Dataset:
>>
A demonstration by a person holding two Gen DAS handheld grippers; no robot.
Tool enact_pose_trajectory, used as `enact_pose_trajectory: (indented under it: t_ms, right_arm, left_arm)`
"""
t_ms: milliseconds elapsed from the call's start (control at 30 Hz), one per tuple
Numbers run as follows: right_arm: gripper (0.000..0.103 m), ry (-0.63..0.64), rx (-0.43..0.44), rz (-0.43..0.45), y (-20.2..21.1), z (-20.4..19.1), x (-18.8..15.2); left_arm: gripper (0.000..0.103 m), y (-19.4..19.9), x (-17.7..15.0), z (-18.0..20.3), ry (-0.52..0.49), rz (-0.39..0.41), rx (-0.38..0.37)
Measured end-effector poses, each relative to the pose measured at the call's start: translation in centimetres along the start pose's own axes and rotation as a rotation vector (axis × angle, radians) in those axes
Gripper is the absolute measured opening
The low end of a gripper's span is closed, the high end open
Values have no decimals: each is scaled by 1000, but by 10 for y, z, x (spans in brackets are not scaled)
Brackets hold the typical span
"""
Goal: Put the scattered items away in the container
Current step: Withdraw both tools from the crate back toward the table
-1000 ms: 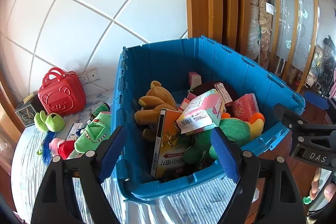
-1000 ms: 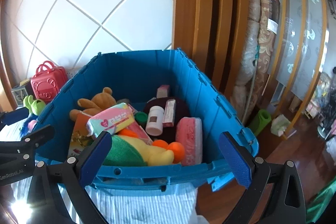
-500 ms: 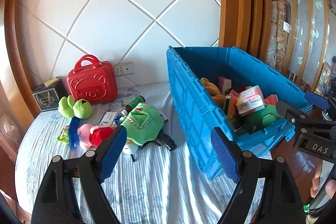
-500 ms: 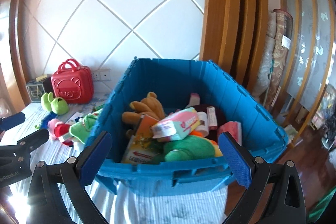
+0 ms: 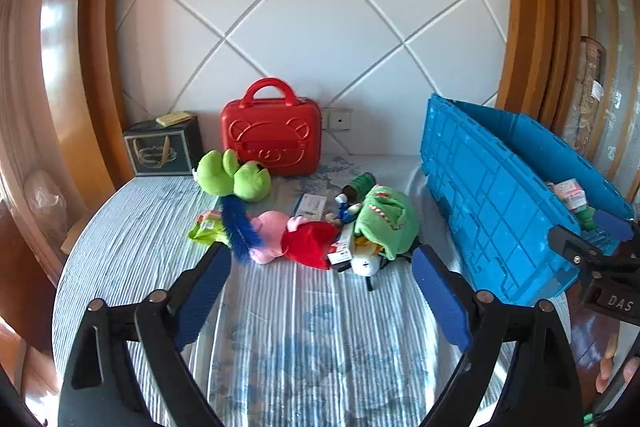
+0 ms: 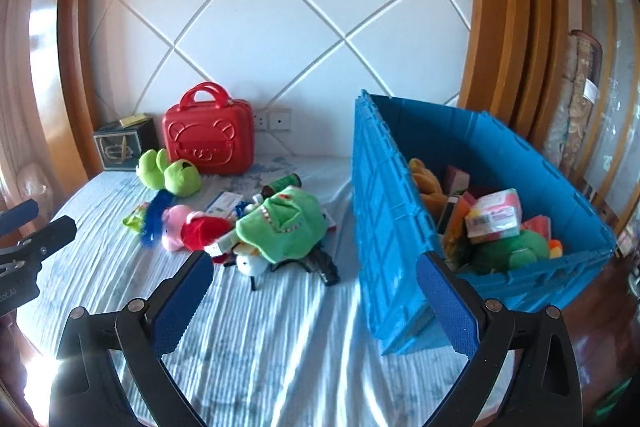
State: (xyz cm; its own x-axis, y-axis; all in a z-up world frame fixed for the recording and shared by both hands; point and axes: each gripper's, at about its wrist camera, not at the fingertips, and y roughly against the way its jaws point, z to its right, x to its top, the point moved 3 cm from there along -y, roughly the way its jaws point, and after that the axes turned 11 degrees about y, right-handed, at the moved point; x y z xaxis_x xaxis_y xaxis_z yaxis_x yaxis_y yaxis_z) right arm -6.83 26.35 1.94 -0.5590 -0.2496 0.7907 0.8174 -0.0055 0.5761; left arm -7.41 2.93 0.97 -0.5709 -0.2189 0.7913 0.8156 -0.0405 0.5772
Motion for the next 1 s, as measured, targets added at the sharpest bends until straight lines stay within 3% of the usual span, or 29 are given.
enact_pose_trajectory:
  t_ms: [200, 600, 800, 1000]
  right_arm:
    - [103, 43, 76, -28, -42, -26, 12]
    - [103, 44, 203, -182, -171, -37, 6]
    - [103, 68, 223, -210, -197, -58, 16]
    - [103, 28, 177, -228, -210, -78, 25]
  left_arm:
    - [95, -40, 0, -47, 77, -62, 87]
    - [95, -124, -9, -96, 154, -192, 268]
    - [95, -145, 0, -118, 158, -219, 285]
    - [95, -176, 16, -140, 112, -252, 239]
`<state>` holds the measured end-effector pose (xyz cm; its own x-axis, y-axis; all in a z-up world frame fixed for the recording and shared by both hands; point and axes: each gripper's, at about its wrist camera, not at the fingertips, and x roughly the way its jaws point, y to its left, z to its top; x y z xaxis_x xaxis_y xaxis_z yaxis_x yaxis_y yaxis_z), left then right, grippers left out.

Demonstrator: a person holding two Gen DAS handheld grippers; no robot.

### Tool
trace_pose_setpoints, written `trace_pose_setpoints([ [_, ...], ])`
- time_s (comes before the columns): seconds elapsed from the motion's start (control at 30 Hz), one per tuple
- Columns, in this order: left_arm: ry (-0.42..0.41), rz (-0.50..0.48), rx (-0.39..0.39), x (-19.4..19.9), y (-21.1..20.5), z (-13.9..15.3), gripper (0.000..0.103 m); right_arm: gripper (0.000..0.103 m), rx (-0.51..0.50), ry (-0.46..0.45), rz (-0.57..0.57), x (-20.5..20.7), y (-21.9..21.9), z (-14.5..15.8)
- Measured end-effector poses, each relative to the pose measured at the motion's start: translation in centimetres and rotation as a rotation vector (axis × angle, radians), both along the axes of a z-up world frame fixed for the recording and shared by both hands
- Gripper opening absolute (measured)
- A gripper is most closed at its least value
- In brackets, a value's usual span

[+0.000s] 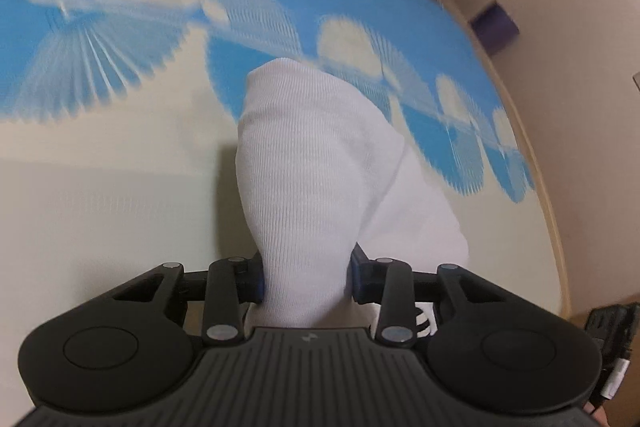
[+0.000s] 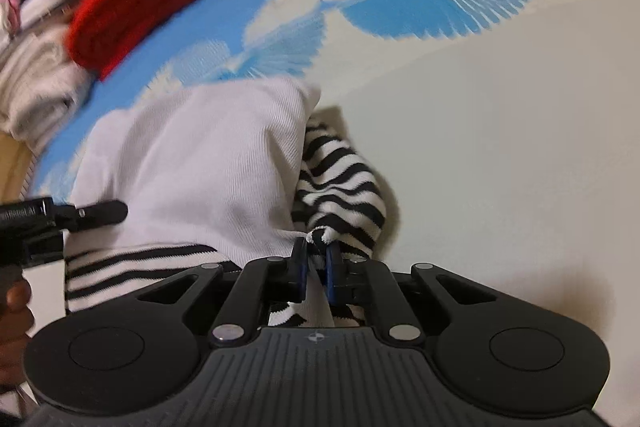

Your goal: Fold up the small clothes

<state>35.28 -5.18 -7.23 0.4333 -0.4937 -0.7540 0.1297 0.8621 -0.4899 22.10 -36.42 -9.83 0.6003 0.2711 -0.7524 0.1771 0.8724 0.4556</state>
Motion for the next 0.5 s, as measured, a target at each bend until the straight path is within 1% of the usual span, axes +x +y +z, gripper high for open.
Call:
trace_pose_setpoints([
  [0.07,-0.050,0.027,0.015,0.7,1.7,1.3,0.041,0.008,0.035,-0.041,-0.013,0.9,1.1,0.6],
  [0.13,-0.114,0.050,0.044,1.2,3.5,2.4,0.048,0.008,0.046,-0.088,-0.006,1.8,2.7,1.2],
  [0.17,-0.152,0.067,0.077,1.3,4.3,2.9,0.060,0.008,0.044,-0.110,-0.001,2.3,3.5,1.4],
  [0.2,-0.186,0.095,0.119,1.3,5.2,3.3,0.067,0.008,0.041,-0.129,-0.001,2.7,4.1,1.6],
  [0.23,-0.210,0.116,0.156,1.2,5.8,3.6,0.067,0.008,0.035,-0.139,-0.008,3.2,4.5,1.8],
  [0.27,-0.225,0.118,0.183,0.8,6.4,3.9,0.067,0.008,0.027,-0.141,-0.019,3.6,4.8,1.8],
  [0.33,-0.229,0.078,0.196,0.0,7.0,4.4,0.066,0.008,0.009,-0.130,-0.038,4.4,5.3,1.6],
  [0.4,-0.219,0.004,0.181,-1.1,7.0,4.5,0.065,0.008,-0.042,-0.122,-0.065,4.9,5.4,1.5],
  [0.43,-0.187,-0.061,0.178,-1.4,6.5,3.9,0.065,0.008,-0.042,-0.112,-0.079,5.0,5.4,1.3],
  [0.47,-0.144,-0.115,0.201,-1.5,6.0,2.8,0.064,0.008,-0.031,-0.102,-0.087,5.1,5.3,1.1],
  [0.5,-0.082,-0.167,0.266,-1.6,5.1,1.0,0.064,0.009,-0.016,-0.095,-0.088,5.2,5.1,0.9],
])
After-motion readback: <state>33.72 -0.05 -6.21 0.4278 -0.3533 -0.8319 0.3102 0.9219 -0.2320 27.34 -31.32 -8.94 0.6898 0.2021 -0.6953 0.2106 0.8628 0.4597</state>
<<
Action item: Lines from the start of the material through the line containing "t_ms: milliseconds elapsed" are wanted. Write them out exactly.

Response area:
A demonstration by a person holding two Gen DAS handheld grippers; no robot.
Tool enact_pose_trajectory, used as `enact_pose_trajectory: (indented under it: t_ms, right_arm, left_arm)`
"""
t_ms: milliseconds elapsed from the call's start (control at 30 Hz), one per tuple

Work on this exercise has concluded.